Note that model M2 assumes that the trend and seasonal terms vary independently of one another. However, if the seasonal amplitude and/or phase change over time then a model that accounts for the interaction between the two may be better. Indeed, this does seem to be the case here, as shown by the improved fit of the model below. This model uses a tensor product smooth (`te`

) and the reason for doing this and not using an isotropic smooth (`s`

) is that the trend and seasonal components are essentially on different scales. We would not necessarily want to apply the same level of smoothness to both components. An example of covariates on the same scale would be latitude and longitude.

```
M3 <- gamm(o3 ~ s(month, bs = "cc") +
te(trend, month), data = monthly,
correlation = corAR1(form = ~ month | year))
summary(M3$gam)
```

```
Family: gaussian
Link function: identity
Formula:
o3 ~ s(month, bs = "cc") + te(trend, month)
Parametric coefficients:
Estimate Std. Error t value Pr(>|t|)
(Intercept) 71.3213 0.4582 155.7 <2e-16 ***
---
Signif. codes: 0 '***' 0.001 '**' 0.01 '*' 0.05 '.' 0.1 ' ' 1
Approximate significance of smooth terms:
edf Ref.df F p-value
s(month) 6.893 8.000 23.56 < 2e-16 ***
te(trend,month) 4.012 4.012 7.58 1.63e-05 ***
---
Signif. codes: 0 '***' 0.001 '**' 0.01 '*' 0.05 '.' 0.1 ' ' 1
R-sq.(adj) = 0.668
Scale est. = 36.121 n = 276
```

It becomes a bit more difficult to plot the two-way interaction between the trend and the month, but it is possible with a surface as shown in Figure C.7. This plot shows for example that during summertime the trends component varies little. However for the autumn and winter months there has been a much greater increase in the trend component for O_{3}.
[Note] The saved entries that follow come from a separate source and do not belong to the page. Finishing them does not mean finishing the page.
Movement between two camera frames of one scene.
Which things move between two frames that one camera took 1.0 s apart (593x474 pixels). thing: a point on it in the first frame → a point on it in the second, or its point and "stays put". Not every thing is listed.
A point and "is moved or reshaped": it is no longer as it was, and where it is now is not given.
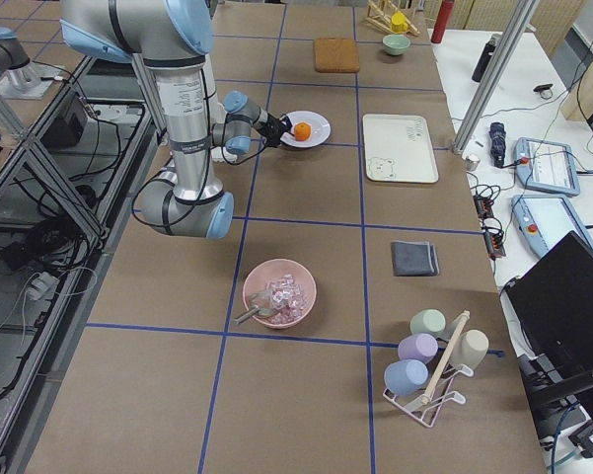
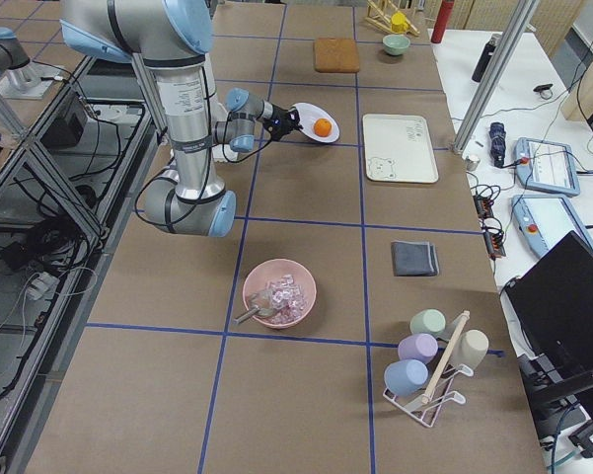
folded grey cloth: x=414 y=259 stays put
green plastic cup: x=427 y=321 stays put
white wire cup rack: x=425 y=403 stays put
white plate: x=319 y=124 is moved or reshaped
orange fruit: x=302 y=131 → x=322 y=127
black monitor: x=562 y=305 stays put
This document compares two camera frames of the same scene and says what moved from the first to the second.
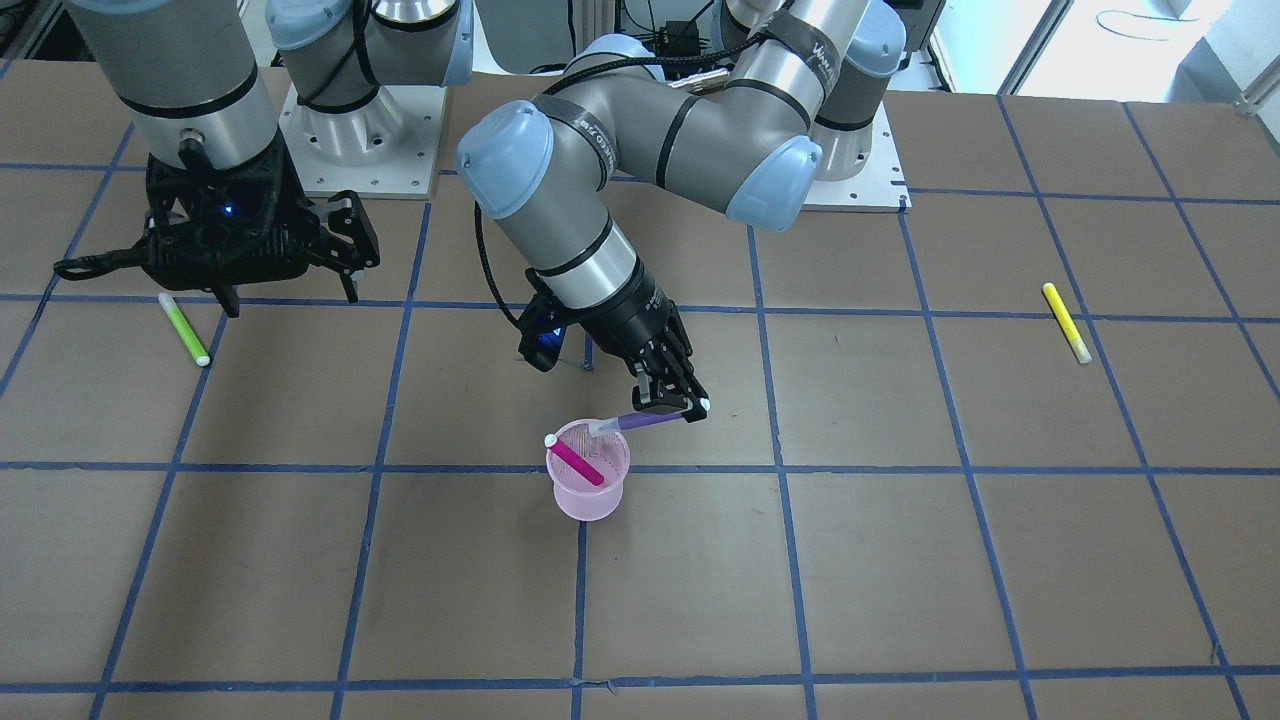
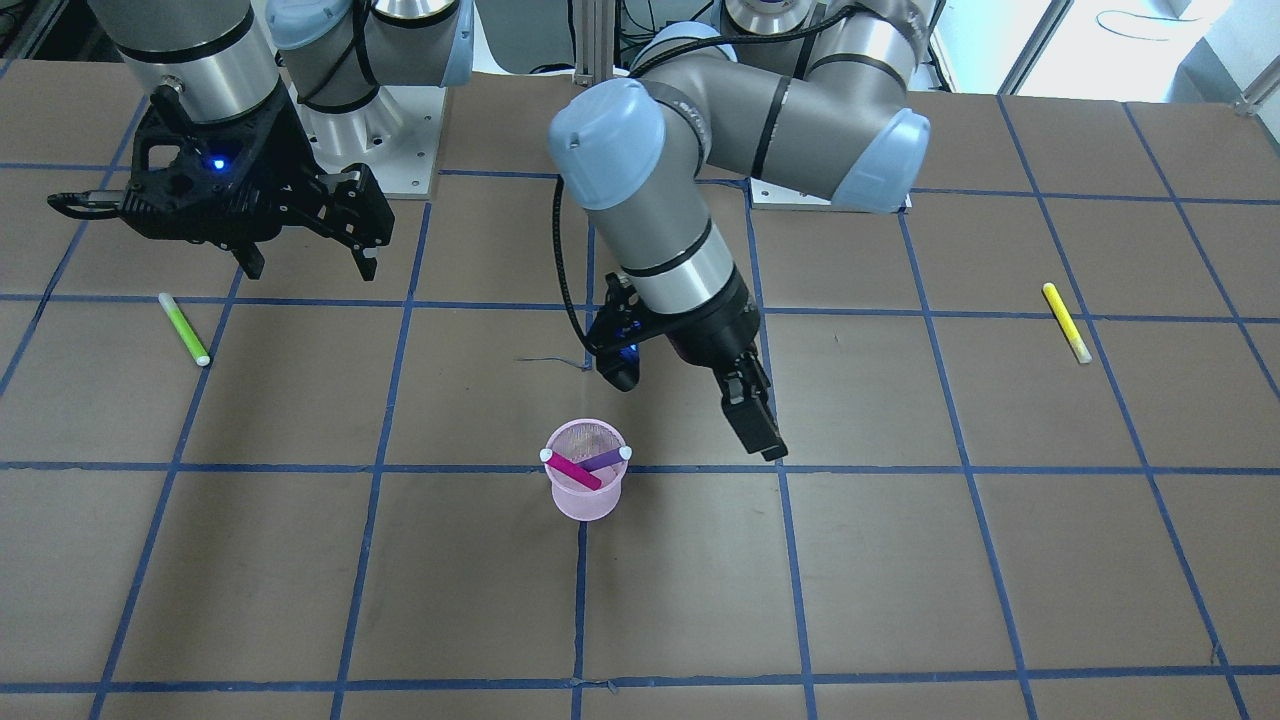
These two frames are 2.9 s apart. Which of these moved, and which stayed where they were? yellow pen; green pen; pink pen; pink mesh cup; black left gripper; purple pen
Moved: black left gripper; purple pen; pink pen
Stayed: green pen; pink mesh cup; yellow pen
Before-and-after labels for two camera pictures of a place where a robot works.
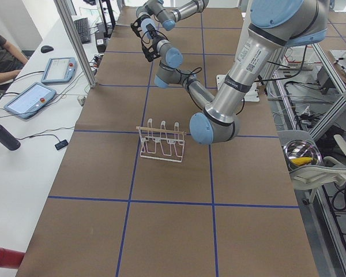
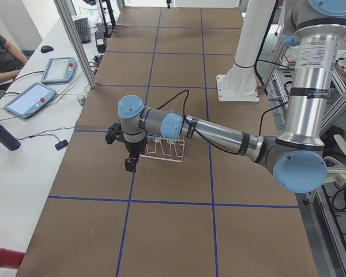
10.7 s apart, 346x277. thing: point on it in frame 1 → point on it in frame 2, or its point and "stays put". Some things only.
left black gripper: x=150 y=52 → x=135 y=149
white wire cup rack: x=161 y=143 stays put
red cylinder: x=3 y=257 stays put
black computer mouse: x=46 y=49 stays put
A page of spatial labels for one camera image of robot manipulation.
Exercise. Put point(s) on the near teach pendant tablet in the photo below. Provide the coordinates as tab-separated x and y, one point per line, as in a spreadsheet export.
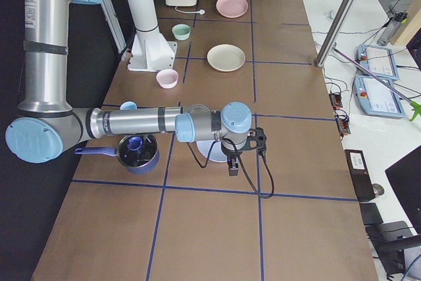
375	99

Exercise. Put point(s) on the black box on desk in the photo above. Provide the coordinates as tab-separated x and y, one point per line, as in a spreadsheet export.
359	175

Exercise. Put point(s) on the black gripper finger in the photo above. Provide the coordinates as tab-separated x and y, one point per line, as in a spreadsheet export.
233	166

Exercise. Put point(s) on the cream plate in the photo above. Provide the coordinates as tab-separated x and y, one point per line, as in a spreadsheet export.
226	57

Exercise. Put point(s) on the pink bowl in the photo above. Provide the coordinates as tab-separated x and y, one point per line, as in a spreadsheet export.
167	78

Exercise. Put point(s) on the light blue cup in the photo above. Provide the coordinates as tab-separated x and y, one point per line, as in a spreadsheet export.
128	105

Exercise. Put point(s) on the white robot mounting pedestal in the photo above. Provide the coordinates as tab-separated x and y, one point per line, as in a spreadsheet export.
150	51

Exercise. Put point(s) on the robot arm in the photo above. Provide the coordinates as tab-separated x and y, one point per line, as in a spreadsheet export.
48	125

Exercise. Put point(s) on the far teach pendant tablet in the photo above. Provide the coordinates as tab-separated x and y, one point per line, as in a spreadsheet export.
378	60

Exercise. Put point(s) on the aluminium frame post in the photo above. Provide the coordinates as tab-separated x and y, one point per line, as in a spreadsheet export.
333	32

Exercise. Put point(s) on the pink plate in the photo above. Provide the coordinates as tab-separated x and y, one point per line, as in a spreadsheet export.
232	8

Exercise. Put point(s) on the reacher grabber stick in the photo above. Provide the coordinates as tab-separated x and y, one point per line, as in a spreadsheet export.
415	106

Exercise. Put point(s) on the dark blue saucepan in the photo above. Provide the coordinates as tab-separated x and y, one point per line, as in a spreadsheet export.
138	153

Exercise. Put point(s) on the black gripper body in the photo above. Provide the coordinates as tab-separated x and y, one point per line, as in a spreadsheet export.
231	156

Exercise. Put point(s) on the teach pendant tablet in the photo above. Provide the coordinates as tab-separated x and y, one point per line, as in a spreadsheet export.
378	60
375	99

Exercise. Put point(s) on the green bowl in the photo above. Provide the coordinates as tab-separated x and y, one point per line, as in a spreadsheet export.
181	31

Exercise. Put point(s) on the blue plate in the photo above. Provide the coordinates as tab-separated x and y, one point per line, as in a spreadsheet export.
216	153

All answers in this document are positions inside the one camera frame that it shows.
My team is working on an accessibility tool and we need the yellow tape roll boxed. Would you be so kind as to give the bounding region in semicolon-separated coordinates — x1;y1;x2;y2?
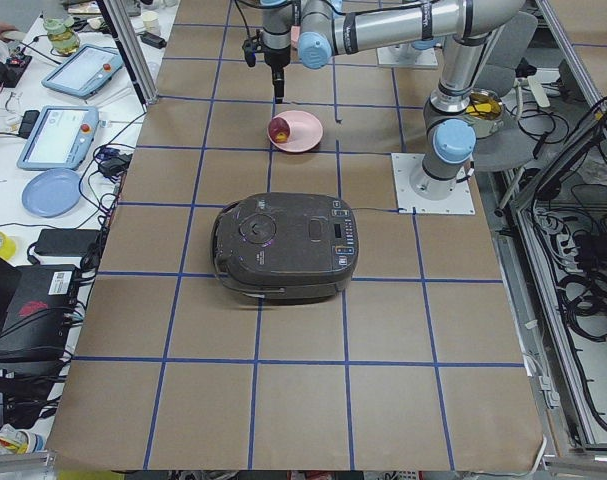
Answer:
0;231;17;261

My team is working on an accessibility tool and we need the black power adapter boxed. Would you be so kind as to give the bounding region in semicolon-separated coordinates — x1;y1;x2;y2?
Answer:
33;229;99;257

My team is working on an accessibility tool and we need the grey chair with bowl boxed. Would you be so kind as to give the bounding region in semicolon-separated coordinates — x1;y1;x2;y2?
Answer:
468;11;537;172

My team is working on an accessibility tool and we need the pink plate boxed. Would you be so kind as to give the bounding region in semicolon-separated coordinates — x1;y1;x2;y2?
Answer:
268;110;323;153

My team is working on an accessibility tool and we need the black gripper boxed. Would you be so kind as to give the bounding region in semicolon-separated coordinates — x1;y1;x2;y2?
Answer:
263;46;290;103

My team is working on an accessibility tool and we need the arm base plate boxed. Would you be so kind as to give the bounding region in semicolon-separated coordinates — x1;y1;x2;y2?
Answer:
377;43;438;70
391;153;475;216

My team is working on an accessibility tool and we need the light blue plate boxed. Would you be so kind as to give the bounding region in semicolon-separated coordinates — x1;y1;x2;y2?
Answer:
21;168;80;218

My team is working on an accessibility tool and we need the red apple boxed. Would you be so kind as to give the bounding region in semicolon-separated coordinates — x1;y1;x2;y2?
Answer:
267;116;291;144

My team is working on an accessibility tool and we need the dark grey rice cooker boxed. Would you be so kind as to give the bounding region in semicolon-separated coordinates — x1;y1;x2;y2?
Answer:
211;192;359;301

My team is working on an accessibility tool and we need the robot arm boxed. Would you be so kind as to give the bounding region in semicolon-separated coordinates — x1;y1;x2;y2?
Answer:
246;1;522;201

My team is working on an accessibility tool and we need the black computer box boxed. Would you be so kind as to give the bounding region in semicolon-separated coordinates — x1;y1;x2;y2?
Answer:
0;264;80;362

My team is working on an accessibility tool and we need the blue teach pendant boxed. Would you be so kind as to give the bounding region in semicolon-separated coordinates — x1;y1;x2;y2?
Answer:
41;45;124;99
17;106;99;171

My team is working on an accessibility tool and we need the aluminium frame post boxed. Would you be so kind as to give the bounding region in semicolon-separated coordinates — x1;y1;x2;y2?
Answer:
97;0;158;106

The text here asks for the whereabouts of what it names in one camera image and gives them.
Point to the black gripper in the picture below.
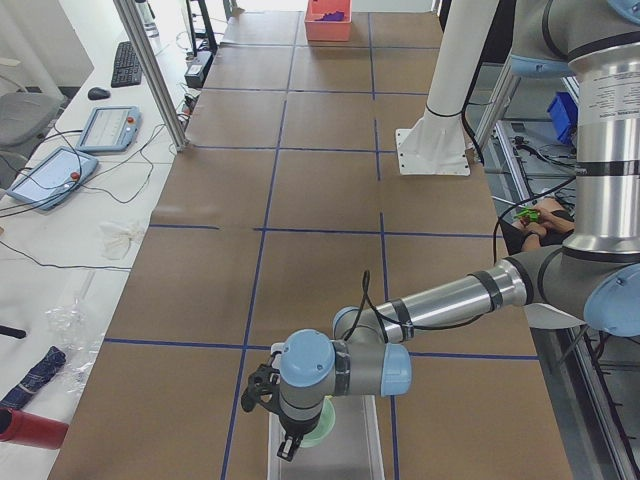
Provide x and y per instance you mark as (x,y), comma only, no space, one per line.
(297,426)

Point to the mint green bowl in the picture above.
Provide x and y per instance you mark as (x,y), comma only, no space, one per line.
(324,427)

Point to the purple cloth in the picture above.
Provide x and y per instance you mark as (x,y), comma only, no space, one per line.
(335,16)

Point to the clear plastic storage box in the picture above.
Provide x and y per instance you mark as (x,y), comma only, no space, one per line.
(351,448)

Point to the black desktop box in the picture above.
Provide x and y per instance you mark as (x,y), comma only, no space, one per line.
(198,69)

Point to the crumpled clear plastic wrap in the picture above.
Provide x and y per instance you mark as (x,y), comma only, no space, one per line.
(74,335)

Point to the folded dark blue umbrella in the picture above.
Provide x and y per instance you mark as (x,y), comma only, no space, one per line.
(35,379)

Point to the crumpled white tissue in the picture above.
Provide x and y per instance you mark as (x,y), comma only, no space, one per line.
(118,237)

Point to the red cylinder bottle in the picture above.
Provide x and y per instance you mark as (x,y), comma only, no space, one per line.
(27,429)

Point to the seated person in black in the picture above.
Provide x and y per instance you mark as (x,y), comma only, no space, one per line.
(554,226)

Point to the lower teach pendant tablet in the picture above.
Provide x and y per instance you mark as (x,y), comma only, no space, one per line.
(49,183)

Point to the teach pendant tablet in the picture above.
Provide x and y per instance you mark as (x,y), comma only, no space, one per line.
(49,183)
(109,130)

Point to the upper teach pendant tablet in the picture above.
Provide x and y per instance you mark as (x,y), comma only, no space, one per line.
(109,130)

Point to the black computer mouse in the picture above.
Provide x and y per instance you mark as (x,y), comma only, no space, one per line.
(97,93)

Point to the black keyboard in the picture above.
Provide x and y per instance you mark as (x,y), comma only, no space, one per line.
(127,69)

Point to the grey office chair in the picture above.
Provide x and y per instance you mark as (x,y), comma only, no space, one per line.
(25,119)

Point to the pink plastic bin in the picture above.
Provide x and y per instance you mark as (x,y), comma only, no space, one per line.
(327,31)

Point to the blue parts bin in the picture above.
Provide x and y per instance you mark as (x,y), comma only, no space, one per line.
(563,113)

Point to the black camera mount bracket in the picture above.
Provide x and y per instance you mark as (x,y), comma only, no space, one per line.
(263,387)

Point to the white pedestal column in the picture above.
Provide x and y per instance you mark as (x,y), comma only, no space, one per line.
(435,145)

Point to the green handled tool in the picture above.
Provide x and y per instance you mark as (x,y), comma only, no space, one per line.
(528,215)

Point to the aluminium frame post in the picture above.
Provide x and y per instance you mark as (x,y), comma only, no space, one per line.
(134,28)

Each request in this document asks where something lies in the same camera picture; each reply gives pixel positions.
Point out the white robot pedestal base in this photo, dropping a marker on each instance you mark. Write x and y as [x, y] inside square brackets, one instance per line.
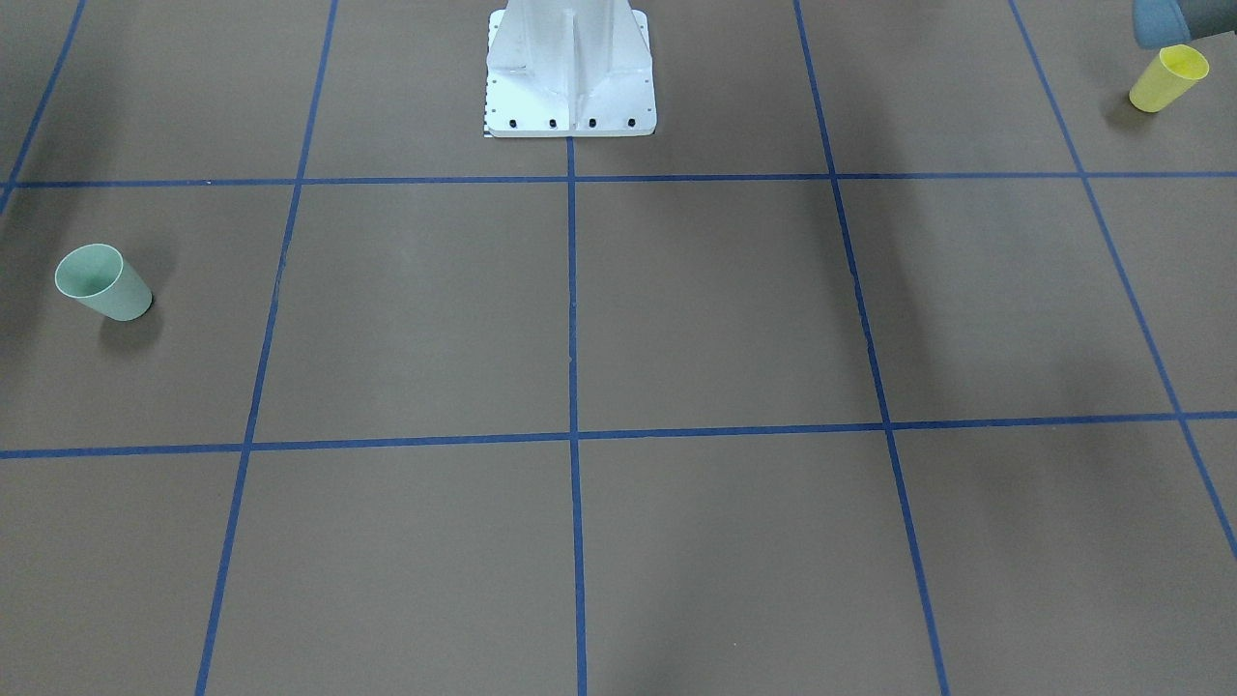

`plot(M3$gam, select = 2, scheme = 1, theta = 225, phi = 10,ticktype = "detailed")`

While there have been many steps involved in this short analysis, the data at Mace Head are not typical of most air quality data observed, say in urban areas. Much of the data considered in these areas does not appear to have significant autocorrelation in the residuals once the seasonal variation has been accounted for, therefore avoiding the complexities of taking account of the correlation structure of the data. It may be for example that sites like Mace Head and a pollutant such as O_{3} are much more prone to larger scale atmospheric processes that are not captured by these models.